WHAT IS NEEDED: Could you repeat the entries below exactly, but only from the line with "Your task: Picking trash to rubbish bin" through the line with "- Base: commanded", and without any picture?
------ SUPPLIED DATA ------
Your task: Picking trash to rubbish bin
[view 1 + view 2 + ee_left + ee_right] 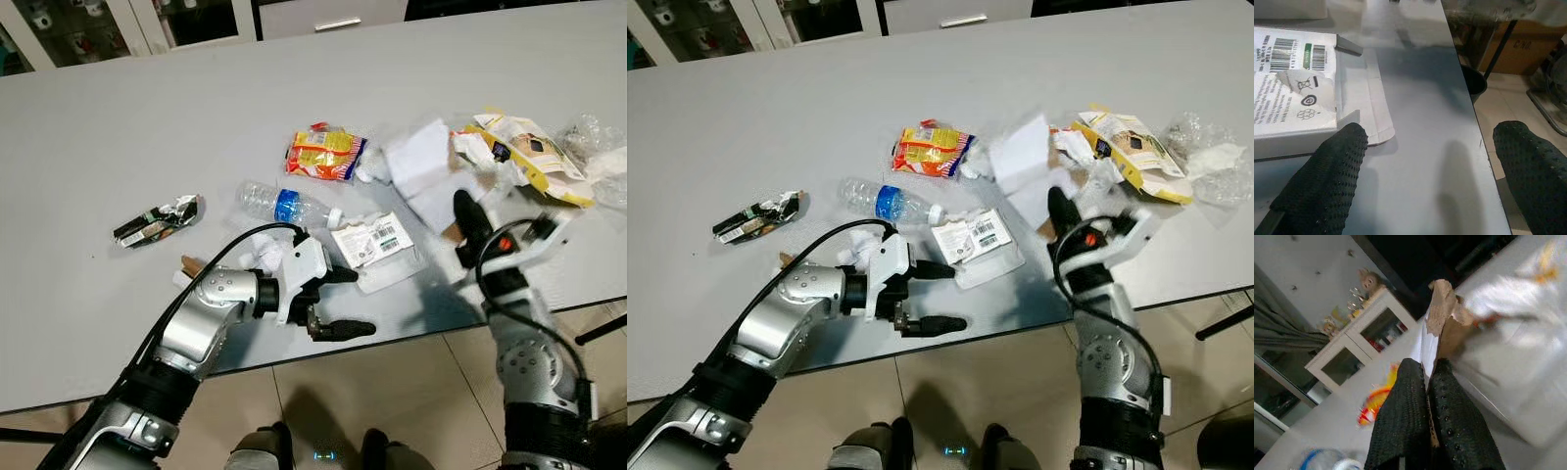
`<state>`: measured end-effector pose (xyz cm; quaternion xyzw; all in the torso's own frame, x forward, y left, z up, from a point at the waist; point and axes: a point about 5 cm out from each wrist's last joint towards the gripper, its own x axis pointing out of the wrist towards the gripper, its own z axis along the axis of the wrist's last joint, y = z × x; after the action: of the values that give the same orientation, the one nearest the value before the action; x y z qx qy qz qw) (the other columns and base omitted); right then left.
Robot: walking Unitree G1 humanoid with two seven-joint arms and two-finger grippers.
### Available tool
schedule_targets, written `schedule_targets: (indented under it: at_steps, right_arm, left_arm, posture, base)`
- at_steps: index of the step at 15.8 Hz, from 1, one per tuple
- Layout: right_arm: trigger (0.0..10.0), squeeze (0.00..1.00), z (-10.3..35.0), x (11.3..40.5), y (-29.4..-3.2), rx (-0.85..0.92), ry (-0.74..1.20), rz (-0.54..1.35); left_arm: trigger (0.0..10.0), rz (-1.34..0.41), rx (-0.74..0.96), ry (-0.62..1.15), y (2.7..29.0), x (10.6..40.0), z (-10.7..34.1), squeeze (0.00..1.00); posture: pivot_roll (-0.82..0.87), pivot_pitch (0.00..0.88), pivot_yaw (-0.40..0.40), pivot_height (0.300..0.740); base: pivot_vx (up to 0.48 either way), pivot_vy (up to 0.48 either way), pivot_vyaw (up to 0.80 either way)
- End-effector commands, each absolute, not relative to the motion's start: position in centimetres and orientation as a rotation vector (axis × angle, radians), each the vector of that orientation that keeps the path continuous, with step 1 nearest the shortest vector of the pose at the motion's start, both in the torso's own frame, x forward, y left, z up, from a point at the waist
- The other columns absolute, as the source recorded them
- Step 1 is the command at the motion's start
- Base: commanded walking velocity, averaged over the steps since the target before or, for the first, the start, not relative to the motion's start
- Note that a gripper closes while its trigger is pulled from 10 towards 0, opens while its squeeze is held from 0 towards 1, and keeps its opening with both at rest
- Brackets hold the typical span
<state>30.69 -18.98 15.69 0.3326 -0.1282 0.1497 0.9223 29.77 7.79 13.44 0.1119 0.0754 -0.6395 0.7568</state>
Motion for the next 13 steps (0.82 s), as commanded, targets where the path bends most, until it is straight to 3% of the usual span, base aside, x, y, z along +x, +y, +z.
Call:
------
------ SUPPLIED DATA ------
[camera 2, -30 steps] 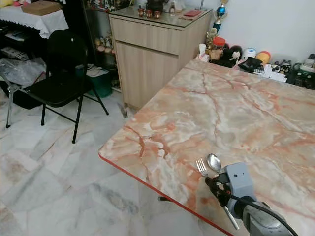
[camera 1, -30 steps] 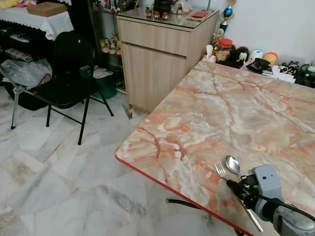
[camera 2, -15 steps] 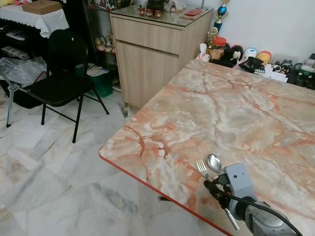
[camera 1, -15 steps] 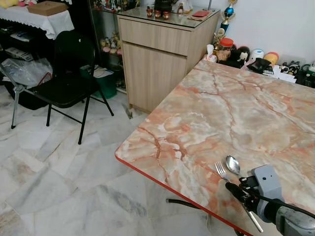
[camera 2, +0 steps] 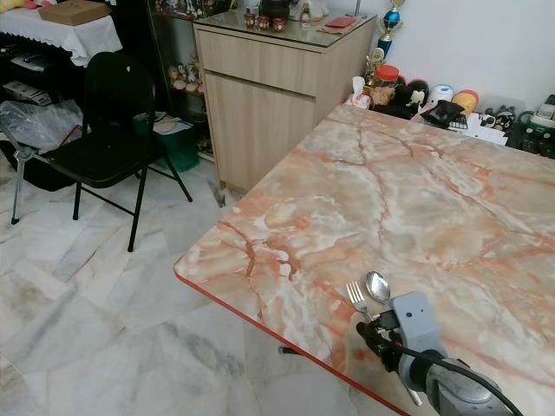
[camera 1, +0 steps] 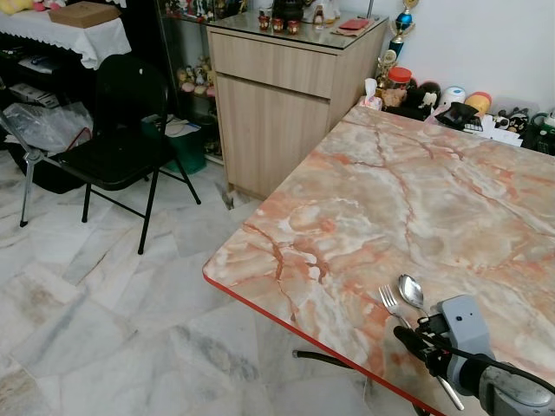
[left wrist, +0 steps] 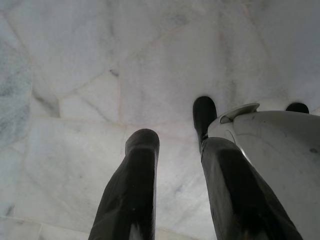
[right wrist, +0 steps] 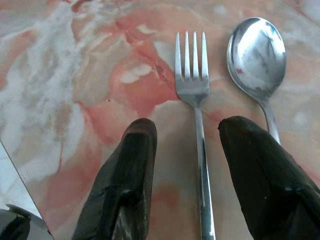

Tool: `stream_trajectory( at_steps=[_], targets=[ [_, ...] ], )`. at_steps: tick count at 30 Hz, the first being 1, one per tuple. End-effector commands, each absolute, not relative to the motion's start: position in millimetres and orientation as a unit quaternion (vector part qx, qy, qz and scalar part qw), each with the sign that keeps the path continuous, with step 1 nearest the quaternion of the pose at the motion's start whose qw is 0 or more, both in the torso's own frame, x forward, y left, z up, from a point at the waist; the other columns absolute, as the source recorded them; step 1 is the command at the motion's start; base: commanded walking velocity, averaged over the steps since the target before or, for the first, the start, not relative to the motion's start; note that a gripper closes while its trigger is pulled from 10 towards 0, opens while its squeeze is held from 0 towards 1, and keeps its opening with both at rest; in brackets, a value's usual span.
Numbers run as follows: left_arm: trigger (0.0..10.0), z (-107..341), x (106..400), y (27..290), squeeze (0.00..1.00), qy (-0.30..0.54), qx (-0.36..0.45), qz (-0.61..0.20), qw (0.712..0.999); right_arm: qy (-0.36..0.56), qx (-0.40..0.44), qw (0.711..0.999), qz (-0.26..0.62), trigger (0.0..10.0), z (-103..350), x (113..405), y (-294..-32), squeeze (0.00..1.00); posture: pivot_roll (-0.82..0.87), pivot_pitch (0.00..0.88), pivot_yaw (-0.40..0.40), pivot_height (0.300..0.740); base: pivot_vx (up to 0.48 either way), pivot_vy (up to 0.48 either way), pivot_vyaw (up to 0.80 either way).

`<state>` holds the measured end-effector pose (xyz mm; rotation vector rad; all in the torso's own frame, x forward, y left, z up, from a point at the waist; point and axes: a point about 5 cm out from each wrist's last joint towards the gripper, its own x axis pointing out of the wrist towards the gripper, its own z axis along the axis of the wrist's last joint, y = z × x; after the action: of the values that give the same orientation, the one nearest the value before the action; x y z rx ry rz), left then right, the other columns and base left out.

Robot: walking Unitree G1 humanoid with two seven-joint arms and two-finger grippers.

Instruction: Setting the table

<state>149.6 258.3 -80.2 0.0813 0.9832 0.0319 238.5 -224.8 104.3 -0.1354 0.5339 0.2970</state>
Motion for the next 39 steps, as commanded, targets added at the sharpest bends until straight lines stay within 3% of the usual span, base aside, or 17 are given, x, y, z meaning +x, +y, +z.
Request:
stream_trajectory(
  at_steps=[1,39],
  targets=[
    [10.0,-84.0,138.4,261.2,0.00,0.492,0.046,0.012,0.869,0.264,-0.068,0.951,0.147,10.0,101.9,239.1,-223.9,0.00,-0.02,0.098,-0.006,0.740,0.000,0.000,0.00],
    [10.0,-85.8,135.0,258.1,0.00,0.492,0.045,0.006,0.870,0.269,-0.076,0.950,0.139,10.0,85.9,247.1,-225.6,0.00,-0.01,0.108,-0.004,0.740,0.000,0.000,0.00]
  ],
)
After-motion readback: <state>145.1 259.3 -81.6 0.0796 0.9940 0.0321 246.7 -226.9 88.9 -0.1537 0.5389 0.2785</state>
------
ANSWER TO THIS PROBLEM:
Your task: Picking trash to rubbish bin
[view 1 + view 2 + ee_left + ee_right] 
`<state>`: measured end-effector pose (xyz cm; quaternion xyzw; all in the torso's own frame, x forward, y left, z up, from a point at the waist; point and axes: a point about 5 cm out from each wrist's last joint towards the gripper, its own x axis pointing out of the wrist towards the gripper, its own z axis along the axis of the wrist's last joint, y = z × x; after the action: of the values that give the same orientation, the one nearest the value before the action; x y z qx qy qz qw) (the other columns and base omitted); right then left.
Robot: walking Unitree G1 humanoid with two seven-joint arms and two-finger grippers.
### Available tool
schedule_targets, written `schedule_targets: (indented under it: at_steps, right_arm, left_arm, posture, base)`
- at_steps: index of the step at 15.8 Hz, from 1, one per tuple
- Layout: right_arm: trigger (0.0..10.0), squeeze (0.00..1.00), z (-10.3..35.0), x (11.3..40.5), y (-29.4..-3.2), rx (-0.85..0.92), ry (-0.74..1.20), rz (-0.54..1.35); left_arm: trigger (0.0..10.0), rz (-1.34..0.41), rx (-0.74..0.96), ry (-0.62..1.15), y (2.7..29.0), x (10.6..40.0), z (-10.7..34.1), squeeze (0.00..1.00); posture: pivot_roll (-0.82..0.87), pivot_pitch (0.00..0.88), pivot_yaw (-0.40..0.40), pivot_height (0.300..0.740); base: pivot_vx (up to 0.48 either way), pivot_vy (up to 0.48 either way), pivot_vyaw (up to 0.80 either way)
- End-effector commands, each absolute, not relative to the motion's start: position in centimetres and orientation as a rotation vector (axis × angle, radians), each the vector of that orientation that keeps the path continuous, with step 1 nearest the shortest vector of the pose at the motion's start, both in the torso's own frame, x forward, y left, z up, from a point at the waist
- The other columns absolute, as the source recorded them
- Step 1 is the command at the motion's start
- Base: commanded walking velocity, averaged over the steps since the target before or, for the first, the start, not relative to the motion's start

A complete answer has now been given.